- [PROBLEM REQUIREMENTS]:
Retype the records in full, and please keep the pictures out of the copy.

(Data items)
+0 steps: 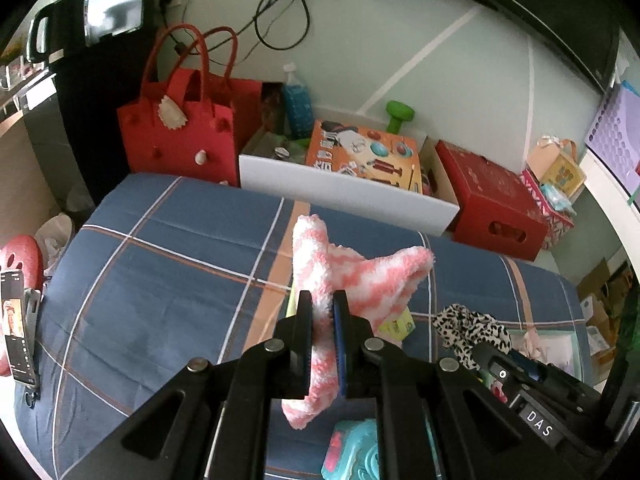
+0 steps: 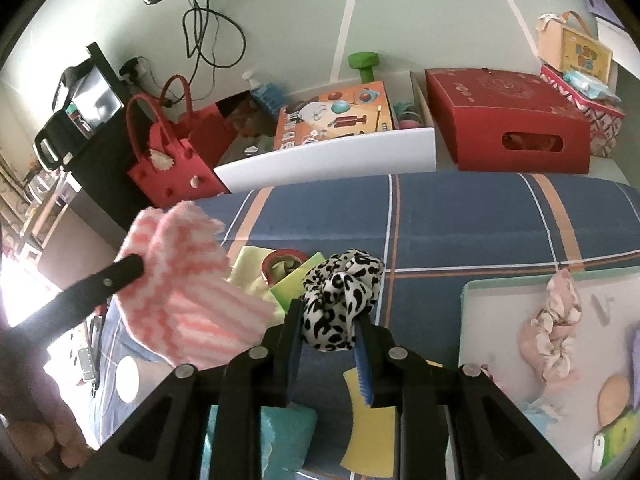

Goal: Organize soft objects
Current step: 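Carry the striped towel and scrunchie into the white tray and open both grippers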

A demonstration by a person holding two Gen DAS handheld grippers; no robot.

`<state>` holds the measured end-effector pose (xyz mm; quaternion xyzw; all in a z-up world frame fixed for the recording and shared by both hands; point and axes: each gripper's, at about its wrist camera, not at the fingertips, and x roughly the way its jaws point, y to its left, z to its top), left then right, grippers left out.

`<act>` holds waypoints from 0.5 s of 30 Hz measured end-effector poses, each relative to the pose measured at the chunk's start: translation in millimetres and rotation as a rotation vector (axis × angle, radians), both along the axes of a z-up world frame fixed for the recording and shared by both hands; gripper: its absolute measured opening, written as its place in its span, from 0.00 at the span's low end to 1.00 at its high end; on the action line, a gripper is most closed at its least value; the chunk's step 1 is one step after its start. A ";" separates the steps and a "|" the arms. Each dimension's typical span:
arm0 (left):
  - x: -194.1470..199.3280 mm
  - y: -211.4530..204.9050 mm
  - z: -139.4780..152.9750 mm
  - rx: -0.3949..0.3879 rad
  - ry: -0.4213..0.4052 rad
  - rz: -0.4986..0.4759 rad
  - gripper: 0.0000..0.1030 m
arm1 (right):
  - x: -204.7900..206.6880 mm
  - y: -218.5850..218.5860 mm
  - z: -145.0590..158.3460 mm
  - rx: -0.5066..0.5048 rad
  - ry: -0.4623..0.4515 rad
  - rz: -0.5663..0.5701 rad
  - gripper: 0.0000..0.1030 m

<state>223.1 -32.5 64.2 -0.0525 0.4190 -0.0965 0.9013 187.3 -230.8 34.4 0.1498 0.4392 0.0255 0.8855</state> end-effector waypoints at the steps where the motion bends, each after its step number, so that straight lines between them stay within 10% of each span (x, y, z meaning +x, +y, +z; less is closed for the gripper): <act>1: -0.4 0.9 1.2 -0.001 -0.005 0.004 0.09 | -0.5 -0.7 -0.1 -0.001 0.000 -0.002 0.24; 15: -11.7 -9.8 18.5 0.017 -0.070 -0.023 0.09 | -8.6 -12.1 7.3 -0.018 -0.002 -0.021 0.24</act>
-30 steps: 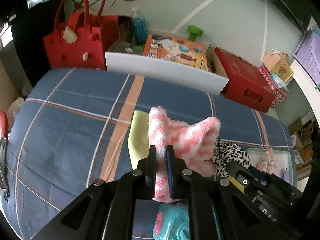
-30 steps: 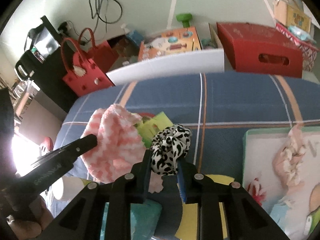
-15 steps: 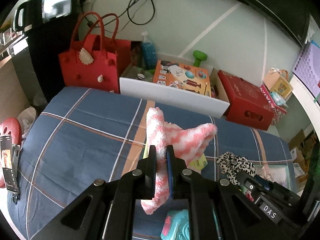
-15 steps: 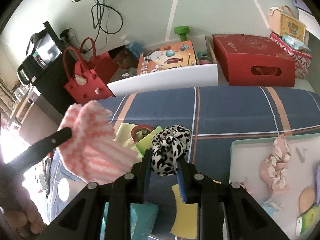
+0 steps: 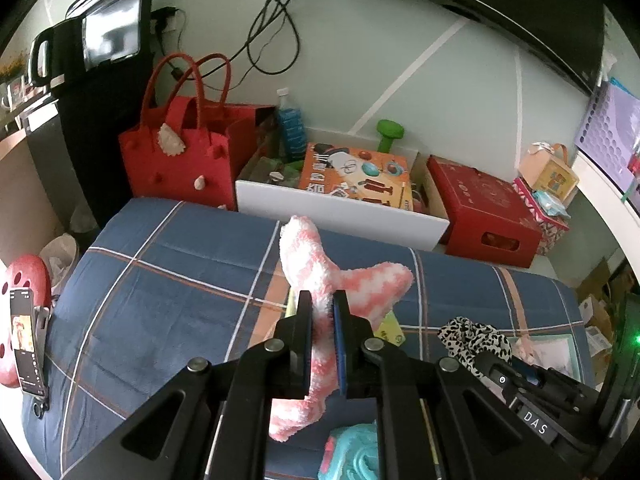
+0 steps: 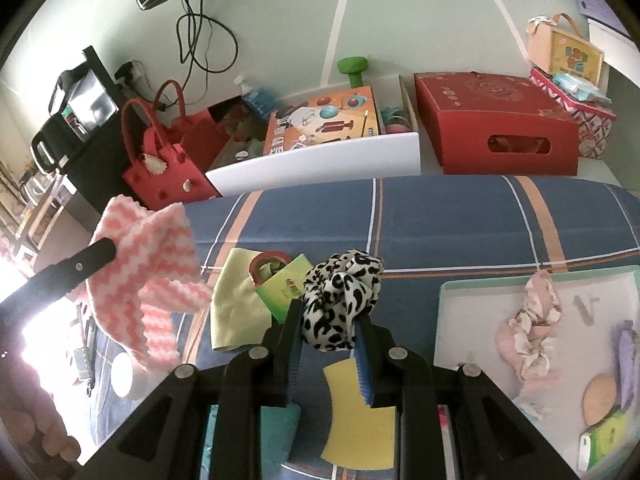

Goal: Organize soft objects
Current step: 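Carry the striped towel and scrunchie into the white tray and open both grippers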

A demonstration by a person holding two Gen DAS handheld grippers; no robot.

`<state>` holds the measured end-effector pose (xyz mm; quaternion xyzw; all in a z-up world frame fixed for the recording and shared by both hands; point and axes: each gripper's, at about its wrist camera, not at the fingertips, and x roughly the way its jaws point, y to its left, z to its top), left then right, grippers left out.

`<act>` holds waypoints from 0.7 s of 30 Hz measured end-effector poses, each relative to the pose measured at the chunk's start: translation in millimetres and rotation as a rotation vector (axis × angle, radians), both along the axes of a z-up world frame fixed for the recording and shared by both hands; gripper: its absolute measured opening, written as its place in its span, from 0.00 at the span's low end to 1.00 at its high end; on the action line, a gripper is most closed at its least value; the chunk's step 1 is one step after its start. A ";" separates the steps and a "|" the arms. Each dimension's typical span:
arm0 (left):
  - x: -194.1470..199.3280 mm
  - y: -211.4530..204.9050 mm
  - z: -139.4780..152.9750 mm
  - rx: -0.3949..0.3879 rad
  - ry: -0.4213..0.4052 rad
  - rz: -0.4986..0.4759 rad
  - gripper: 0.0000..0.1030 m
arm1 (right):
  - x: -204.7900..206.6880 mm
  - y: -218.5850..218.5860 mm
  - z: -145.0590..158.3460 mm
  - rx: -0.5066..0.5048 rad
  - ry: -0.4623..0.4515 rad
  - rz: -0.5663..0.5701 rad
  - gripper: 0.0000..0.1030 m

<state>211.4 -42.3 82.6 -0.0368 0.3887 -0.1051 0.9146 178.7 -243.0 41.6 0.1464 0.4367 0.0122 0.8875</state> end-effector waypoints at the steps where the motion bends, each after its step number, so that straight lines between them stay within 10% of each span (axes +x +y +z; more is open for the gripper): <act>1: -1.1 -2.8 0.8 -0.003 -0.001 -0.008 0.09 | -1.4 -2.2 1.0 0.001 -0.002 -0.003 0.24; 21: -61.7 -173.0 50.4 0.026 -0.126 -0.434 0.09 | -59.8 -128.3 14.1 -0.007 -0.026 -0.280 0.24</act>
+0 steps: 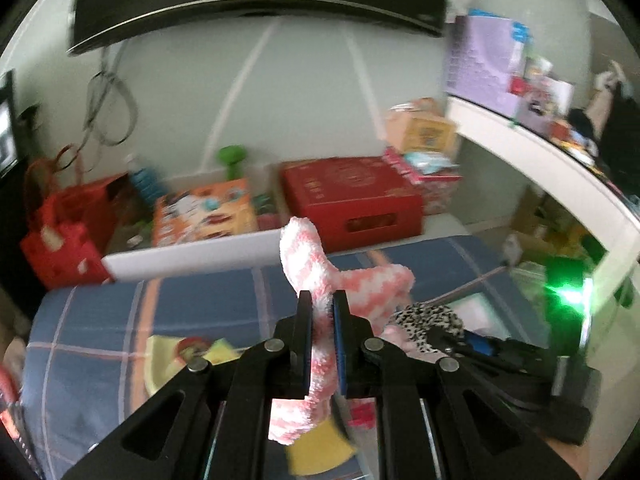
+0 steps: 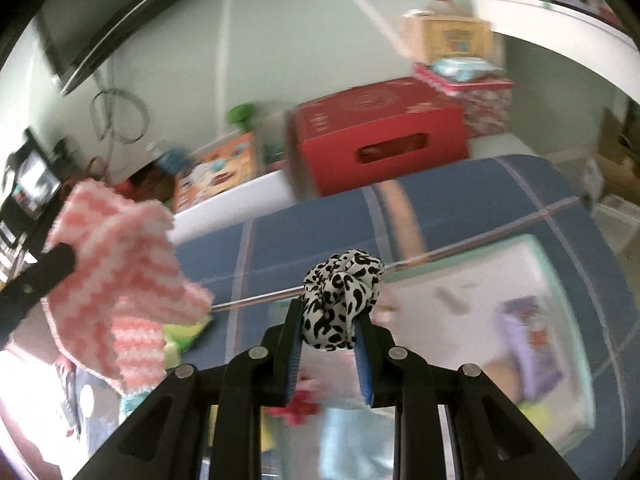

- [WORKED SOLUTION]:
+0 steps: 
+0 steps: 

Goal: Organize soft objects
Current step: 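Carry the striped towel and scrunchie into the white tray and open both grippers
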
A demonstration by a person holding two Gen DAS handheld grippers; no robot.

`<state>` holds the measured end-effector pose (xyz mm; quaternion xyzw; all in a z-up world frame fixed for the recording and shared by both hands; point and axes: each gripper's, at about its wrist camera, not at the fingertips, and x roughly the way its jaws point, y to its left, z to its top), left then right, grippers left out.

`<act>` holds waypoints from 0.5 s of 30 Hz measured end-effector poses, each relative to the pose measured at the chunk's start: translation in millimetres and rotation as a rotation vector (axis × angle, radians), both along the axes of a z-up world frame fixed for the recording and shared by both hands; gripper: its absolute measured opening, written as its place in its span, from 0.00 at the span's low end to 1.00 at its high end; on the action line, a gripper is most closed at its least value; the chunk's step 1 is one step after its start. A ";" separates the steps and a "|" the arms. Each dimension's typical span:
arm0 (left):
  - x: -194.1470..199.3280 mm
  - y: -211.4530..204.9050 mm
  - z: -139.4780..152.9750 mm
  - rx: -0.3949..0.3879 rad
  - ry: -0.4213..0.4052 rad
  - rz: -0.4986..0.4759 rad
  - gripper: 0.0000..0.1030 m
arm1 (right):
  - x: -204.7900..206.6880 mm
  - y: -218.5850..218.5860 mm
  - z: -145.0590..158.3460 mm
  - rx: -0.5066..0.5048 rad
  - ry: -0.4623..0.4515 rad
  - rz: -0.5663..0.5701 rad
  - gripper: 0.0000..0.1030 m

<state>223.1 -32.5 64.2 -0.0525 0.4190 -0.0965 0.9013 187.3 -230.8 34.4 0.1498 0.4392 0.0255 0.8855</state> end-effector waypoints at the steps where the motion bends, each after its step number, so that straight lines between them stay within 10% of each span (x, y, z meaning +x, +y, +z; less is closed for the gripper): <act>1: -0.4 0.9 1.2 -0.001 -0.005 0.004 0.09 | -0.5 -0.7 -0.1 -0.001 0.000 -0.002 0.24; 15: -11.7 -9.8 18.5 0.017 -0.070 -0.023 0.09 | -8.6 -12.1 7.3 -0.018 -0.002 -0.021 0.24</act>
-30 steps: 
-30 steps: 
-15 steps: 
-15 steps: 
+0 steps: 
+0 steps: 

Goal: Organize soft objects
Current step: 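Carry the striped towel and scrunchie into the white tray and open both grippers
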
A demonstration by a person holding two Gen DAS handheld grippers; no robot.

`<state>` holds the measured end-effector pose (xyz mm; quaternion xyzw; all in a z-up world frame fixed for the recording and shared by both hands; point and axes: each gripper's, at about its wrist camera, not at the fingertips, and x roughly the way its jaws point, y to its left, z to its top), left then right, grippers left out.

`<act>` holds waypoints from 0.7 s of 30 Hz measured end-effector poses, each relative to the pose measured at the chunk's start: translation in millimetres and rotation as a rotation vector (axis × angle, radians), both along the axes of a z-up world frame fixed for the recording and shared by both hands; gripper: its absolute measured opening, written as its place in its span, from 0.00 at the span's low end to 1.00 at its high end; on the action line, a gripper is most closed at its least value; the chunk's step 1 is one step after its start. A ";" separates the steps and a "|" the arms. Each dimension's typical span:
arm0 (left):
  - x: -194.1470..199.3280 mm
  - y: -211.4530..204.9050 mm
  - z: -139.4780..152.9750 mm
  - rx: -0.3949..0.3879 rad
  - ry: -0.4213..0.4052 rad
  - rz: -0.4986..0.4759 rad
  - gripper: 0.0000..0.1030 m
arm1 (right):
  - x: -204.7900..206.6880 mm
  - y: -218.5850..218.5860 mm
  - z: -145.0590..158.3460 mm
  - rx: -0.5066..0.5048 rad
  - ry: -0.4623..0.4515 rad
  - rz: -0.5663..0.5701 rad
  - gripper: 0.0000..0.1030 m

<state>211.4 -42.3 82.6 -0.0368 0.3887 -0.1051 0.9146 178.7 -243.0 41.6 0.1464 0.4367 0.0122 0.8875</state> end-effector waypoints at the steps where the motion bends, each after its step number, so that straight lines between them stay within 10% of each span (axes +x +y +z; more is open for the gripper): <act>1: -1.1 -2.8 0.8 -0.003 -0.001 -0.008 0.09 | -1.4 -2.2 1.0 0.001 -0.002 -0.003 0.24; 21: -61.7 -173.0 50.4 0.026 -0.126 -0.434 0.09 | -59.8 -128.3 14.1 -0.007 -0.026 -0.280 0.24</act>
+0 steps: 
+0 steps: 

No further output will be produced for this exercise.